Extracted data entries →
*-*-*

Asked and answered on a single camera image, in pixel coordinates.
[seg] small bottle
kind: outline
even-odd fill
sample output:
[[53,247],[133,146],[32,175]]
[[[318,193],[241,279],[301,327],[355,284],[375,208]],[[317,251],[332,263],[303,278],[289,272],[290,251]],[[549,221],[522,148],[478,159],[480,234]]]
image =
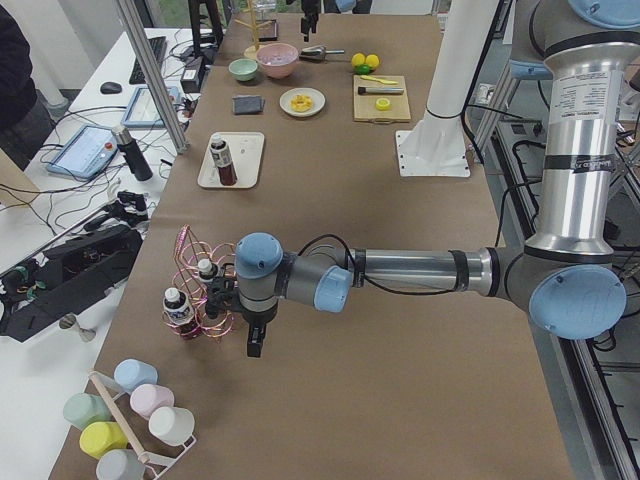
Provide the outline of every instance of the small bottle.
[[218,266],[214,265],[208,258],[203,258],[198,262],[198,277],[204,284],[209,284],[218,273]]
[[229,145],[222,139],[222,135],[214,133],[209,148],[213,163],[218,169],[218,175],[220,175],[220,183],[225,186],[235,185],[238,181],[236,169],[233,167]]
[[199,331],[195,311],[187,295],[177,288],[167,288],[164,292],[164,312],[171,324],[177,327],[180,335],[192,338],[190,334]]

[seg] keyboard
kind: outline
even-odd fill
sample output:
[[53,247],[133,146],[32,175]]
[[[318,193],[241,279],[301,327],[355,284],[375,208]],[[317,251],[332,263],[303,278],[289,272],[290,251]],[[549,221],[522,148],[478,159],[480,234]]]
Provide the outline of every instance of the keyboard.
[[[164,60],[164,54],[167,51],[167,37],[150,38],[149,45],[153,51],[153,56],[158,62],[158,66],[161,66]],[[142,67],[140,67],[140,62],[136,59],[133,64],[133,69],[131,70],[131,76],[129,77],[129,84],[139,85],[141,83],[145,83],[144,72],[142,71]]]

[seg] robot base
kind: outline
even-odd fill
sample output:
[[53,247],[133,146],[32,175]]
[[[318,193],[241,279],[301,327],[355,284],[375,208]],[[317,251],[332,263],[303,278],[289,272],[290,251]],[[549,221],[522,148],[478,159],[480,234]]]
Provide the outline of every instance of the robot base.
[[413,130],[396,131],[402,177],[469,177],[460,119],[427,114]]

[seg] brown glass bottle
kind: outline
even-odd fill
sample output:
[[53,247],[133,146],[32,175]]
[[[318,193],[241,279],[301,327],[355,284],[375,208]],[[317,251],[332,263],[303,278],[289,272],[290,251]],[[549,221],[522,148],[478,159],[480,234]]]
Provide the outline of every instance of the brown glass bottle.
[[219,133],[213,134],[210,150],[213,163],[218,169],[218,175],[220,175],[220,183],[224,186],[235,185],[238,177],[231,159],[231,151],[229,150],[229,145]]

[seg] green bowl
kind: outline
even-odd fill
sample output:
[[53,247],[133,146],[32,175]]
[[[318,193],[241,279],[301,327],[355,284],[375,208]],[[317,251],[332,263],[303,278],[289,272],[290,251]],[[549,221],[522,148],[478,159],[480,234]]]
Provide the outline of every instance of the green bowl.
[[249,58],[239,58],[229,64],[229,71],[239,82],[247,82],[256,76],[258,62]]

*-*-*

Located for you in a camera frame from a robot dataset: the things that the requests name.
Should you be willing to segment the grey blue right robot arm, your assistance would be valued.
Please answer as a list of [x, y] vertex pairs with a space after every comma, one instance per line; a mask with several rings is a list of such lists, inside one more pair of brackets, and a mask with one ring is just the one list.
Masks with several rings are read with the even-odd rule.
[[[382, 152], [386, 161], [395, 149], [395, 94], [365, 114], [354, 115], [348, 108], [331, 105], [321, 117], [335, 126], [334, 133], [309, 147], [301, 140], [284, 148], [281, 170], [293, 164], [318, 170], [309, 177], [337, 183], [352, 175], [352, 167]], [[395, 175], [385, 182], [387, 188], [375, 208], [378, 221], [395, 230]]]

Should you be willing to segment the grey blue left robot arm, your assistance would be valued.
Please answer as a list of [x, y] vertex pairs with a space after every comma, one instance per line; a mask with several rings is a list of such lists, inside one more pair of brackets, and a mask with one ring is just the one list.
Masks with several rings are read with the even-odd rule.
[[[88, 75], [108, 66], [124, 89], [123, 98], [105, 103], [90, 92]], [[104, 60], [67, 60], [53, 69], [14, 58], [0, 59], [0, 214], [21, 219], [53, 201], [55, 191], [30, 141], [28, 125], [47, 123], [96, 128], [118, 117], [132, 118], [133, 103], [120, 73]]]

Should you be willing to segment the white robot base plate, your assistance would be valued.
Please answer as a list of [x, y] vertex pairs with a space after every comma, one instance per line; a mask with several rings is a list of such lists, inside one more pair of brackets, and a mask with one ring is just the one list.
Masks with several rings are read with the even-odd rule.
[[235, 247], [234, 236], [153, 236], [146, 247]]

*-*-*

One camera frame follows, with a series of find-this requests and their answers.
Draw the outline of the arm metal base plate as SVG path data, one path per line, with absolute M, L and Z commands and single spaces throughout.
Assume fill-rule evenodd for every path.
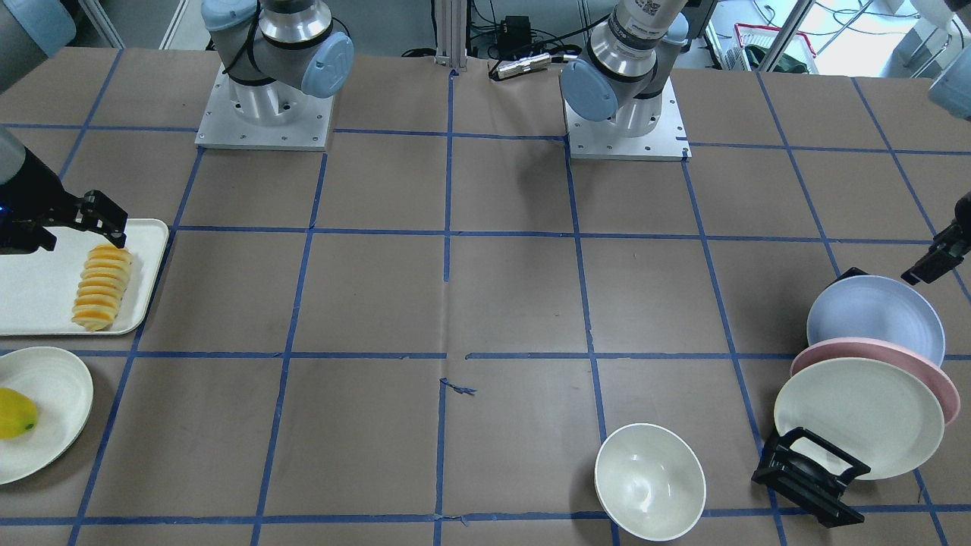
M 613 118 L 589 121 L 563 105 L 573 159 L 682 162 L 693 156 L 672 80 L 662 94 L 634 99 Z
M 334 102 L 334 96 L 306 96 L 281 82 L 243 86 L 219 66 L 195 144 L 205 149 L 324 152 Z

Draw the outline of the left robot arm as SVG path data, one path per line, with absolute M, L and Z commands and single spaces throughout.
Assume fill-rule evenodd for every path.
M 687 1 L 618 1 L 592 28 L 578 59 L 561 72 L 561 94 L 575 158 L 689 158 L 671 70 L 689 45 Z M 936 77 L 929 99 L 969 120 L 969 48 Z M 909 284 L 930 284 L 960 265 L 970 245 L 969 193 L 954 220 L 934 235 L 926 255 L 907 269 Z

*-*-*

Action item →
Lines above that have "segment": copy each of them.

Answer to this exercise →
Should you be willing to segment the grey blue right robot arm, your assistance would be valued.
Should you be willing to segment the grey blue left robot arm, your assistance would be valued.
Should you be willing to segment the white robot base plate, your assistance would be valued.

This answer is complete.